검색 증강 QA 파이프라인은 종종 검색된 구절을 소형 판독기에 전달하기 전에 LLM 재작성기를 거치게 하여, 다중 홉 벤치마크에서 F1 점수를 수십 포인트 향상시킵니다. 이러한 향상은 일반적으로 개선된 증거 품질 덕분으로 간주됩니다. 본 연구는 해당 향상이 선별 작업 자체보다는 재작성된 맥락에 정답 문자열이 나타나는 것에 인과적으로 기인하는지 묻고, 통제된 개입 감사를 통해 분석합니다. 각 재작성 맥락에 대해 편집 결과물의 네 가지 통제된 편집(정답 구간 제거, 길이가 일치하는 무작위 비정답 구간(위약) 교체, 또는 재작성에 없던 정답을 접두사 또는 중간 문장 경계에 주입) 중 하나를 적용한 후 판독기를 다시 실행합니다. 세 가지 판독기 패밀리(Qwen2.5-7B, Qwen3.5-35B, GLM-4.7), 두 가지 데이터셋(HotpotQA, 2WikiMultihopQA), 세 가지 컴파일러 배열(MA 전용, MB 전용, MA+확인)에 걸친 12개의 완료된 (셀, 기준선) 개입 실행에서, 정답을 제거하면 길이 일치 위약 대비 판독기 F1이 쌍을 이룬 정답-컴파일 계층에서 28~64포인트 하락했으며, 정답이 없던 재작성에 정답을 접두사로 추가하면 12개 (셀, 기준선) 조합 중 10개에서 F1이 +0.7~+9.7포인트 상승했습니다. 동반된 5-센티넬 감사는 기존의 단일 [MASK] 프로브 자체가 센티넬에 취약함을 보여줍니다. 2Wiki에서는 +4.12 F1의 "비누출 잔차"를 보고하지만, 네 가지 대체 센티넬 하에서는 -3.33~-7.81 F1으로 역전되며, 이 중 세 가지에 대한 동등성 검정을 통과하지 못합니다(1/4 통과). 본 연구는 새로운 재작성기나 완화 방법을 제안하지 않으며, 다른 재작성기 성능 향상 주장이 동일한 기준으로 검증될 수 있도록 개입 실행기와 센티넬 패널을 공개합니다.

English

Retrieval-augmented QA pipelines often route retrieved passages through an LLM rewriter before a smaller reader, lifting F1 by tens of points on multi-hop benchmarks; this gain is typically credited to improved evidence quality.
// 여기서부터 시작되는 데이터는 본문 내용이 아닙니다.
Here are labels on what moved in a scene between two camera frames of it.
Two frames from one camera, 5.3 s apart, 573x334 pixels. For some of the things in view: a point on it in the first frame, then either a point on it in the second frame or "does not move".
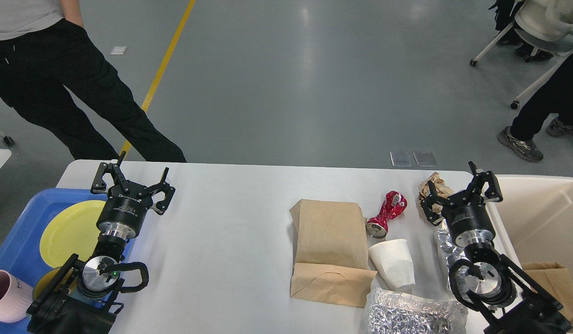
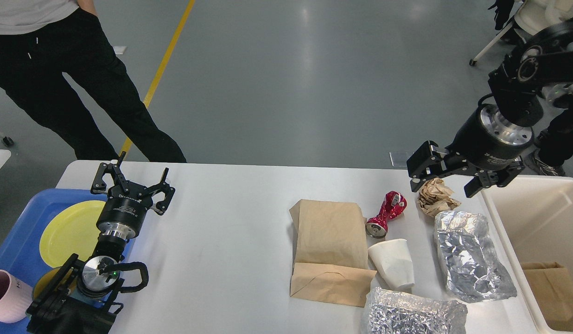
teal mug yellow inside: (47, 278) does not move
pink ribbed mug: (9, 297) does not move
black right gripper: (467, 215) → (486, 141)
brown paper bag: (332, 248) does not move
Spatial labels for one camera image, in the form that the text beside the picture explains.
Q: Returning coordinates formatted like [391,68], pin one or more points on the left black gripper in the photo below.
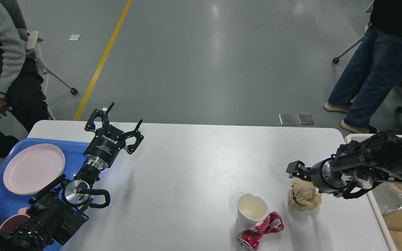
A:
[104,146]

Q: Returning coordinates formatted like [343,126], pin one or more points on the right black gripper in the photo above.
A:
[320,174]

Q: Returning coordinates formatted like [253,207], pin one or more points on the brown paper ball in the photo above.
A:
[304,195]

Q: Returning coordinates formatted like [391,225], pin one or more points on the white paper cup front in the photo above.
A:
[251,210]

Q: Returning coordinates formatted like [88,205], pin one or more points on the pink plate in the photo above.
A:
[39,154]

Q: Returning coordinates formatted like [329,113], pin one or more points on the crushed red soda can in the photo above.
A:
[249,239]

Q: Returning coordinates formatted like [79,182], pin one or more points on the aluminium foil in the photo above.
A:
[388,198]

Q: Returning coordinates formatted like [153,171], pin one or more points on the pink mug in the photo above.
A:
[13,222]

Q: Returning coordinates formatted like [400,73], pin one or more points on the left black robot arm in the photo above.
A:
[101,197]

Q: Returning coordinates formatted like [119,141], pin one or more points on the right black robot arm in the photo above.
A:
[356,168]

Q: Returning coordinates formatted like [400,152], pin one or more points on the metal floor plates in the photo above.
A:
[289,119]

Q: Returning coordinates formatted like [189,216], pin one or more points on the white plastic bin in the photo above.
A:
[373,203]

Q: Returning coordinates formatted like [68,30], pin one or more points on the seated person grey sweater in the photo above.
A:
[20,83]

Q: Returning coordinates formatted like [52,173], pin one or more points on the white chair left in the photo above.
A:
[34,48]

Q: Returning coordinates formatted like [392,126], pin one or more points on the standing person blue jeans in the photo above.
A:
[374,69]

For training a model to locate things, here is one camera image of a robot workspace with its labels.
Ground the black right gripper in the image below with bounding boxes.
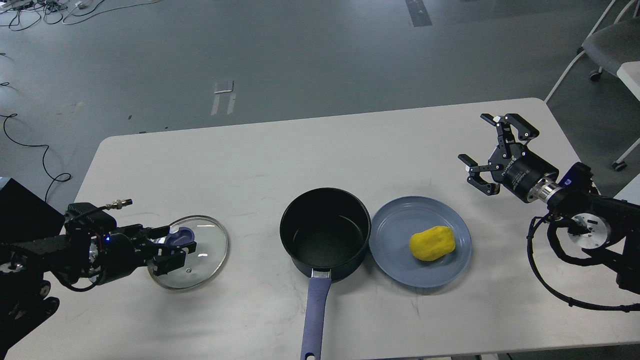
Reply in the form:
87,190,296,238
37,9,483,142
457,112,559,203

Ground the white side table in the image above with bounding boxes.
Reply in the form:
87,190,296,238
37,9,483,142
615,61,640,101

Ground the yellow potato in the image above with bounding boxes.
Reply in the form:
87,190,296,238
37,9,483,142
409,225,457,262

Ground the cable bundle on floor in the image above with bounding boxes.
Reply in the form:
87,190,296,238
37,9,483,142
0,0,161,33

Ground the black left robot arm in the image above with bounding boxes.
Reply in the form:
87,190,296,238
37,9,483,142
1,199,197,359

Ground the black box at left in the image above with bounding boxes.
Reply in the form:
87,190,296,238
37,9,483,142
0,177,66,244

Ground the grey office chair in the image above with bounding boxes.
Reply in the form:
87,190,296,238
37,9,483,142
544,0,640,172

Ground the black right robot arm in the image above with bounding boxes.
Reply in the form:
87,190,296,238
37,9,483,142
458,113,640,313

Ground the black saucepan with blue handle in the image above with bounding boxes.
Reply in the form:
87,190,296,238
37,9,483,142
279,187,371,360

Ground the black floor cable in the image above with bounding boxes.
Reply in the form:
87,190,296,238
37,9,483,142
0,113,72,203

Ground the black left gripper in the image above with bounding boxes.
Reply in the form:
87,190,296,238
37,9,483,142
90,225,197,286

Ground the blue plate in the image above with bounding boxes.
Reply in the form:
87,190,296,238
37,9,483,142
369,196,473,289

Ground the glass pot lid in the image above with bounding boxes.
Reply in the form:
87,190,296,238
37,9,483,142
147,215,230,291

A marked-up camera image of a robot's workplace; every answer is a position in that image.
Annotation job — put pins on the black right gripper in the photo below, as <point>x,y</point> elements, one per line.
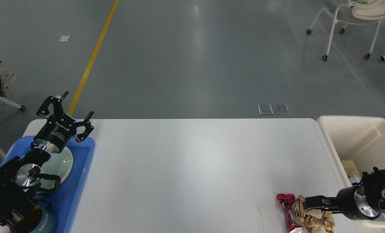
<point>351,202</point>

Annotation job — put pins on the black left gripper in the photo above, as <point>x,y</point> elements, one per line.
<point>57,133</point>

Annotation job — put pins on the brown paper ball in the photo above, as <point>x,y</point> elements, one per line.
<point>313,220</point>

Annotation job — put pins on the red white crushed can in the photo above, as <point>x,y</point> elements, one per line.
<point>287,200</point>

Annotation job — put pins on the light green plate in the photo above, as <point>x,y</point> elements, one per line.
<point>63,160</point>

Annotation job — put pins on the large brown paper bag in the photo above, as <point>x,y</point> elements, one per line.
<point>350,168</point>

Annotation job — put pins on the dark green mug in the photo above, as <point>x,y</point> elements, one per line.
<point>39,220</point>

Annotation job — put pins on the pink ribbed mug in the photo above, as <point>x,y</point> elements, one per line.
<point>5,229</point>

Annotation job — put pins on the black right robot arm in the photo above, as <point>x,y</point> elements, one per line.
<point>374,188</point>

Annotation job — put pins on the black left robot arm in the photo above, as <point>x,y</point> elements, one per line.
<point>21,178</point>

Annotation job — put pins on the pink plate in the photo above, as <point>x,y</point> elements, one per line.
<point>66,176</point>

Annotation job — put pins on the beige plastic bin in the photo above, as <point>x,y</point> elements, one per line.
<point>360,139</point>

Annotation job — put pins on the right floor outlet plate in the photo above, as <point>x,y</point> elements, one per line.
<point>282,109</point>

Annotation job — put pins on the floor outlet plate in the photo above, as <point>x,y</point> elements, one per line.
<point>282,109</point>
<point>265,109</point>

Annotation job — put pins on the left floor outlet plate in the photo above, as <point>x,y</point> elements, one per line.
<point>265,109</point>

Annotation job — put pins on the white chair on casters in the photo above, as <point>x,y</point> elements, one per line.
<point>352,12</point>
We ask whether that lift is causally driven by the gold answer string appearing in the rewritten context rather than by curation per se, using a controlled intervention audit. For each rewritten context we re-run the reader after one of four controlled edits to the compile output: removing the gold answer span, replacing a length-matched random non-answer span (placebo), or injecting the gold into rewrites where it was absent (at the prefix or at a midpoint sentence boundary). Across twelve completed (cell, baseline) intervention runs spanning three reader families (Qwen2.5-7B, Qwen3.5-35B, GLM-4.7), two datasets (HotpotQA, 2WikiMultihopQA), and three compiler arrangements (MA-only, MB-only, MA+verify), removing the gold answer drops reader F1 by 28 to 64 points beyond the length-matched placebo on paired answer-in-compile strata, and prepending the gold into rewrites that lacked it raises F1 by +0.7 to +9.7 points in 10 of 12 (cell, baseline) combinations. A companion five-sentinel audit shows the conventional single-[MASK] probe is itself sentinel-fragile: on 2Wiki it reports a +4.12~F1 ``non-leakage residual'' that flips to -3.33 to -7.81~F1 under four alternative sentinels and fails an equivalence test for three of those four (1/4~pass). We do not propose a new rewriter or mitigation; we release the intervention runner and the sentinel panel so that other rewriter-gain claims can be tested against the same standard.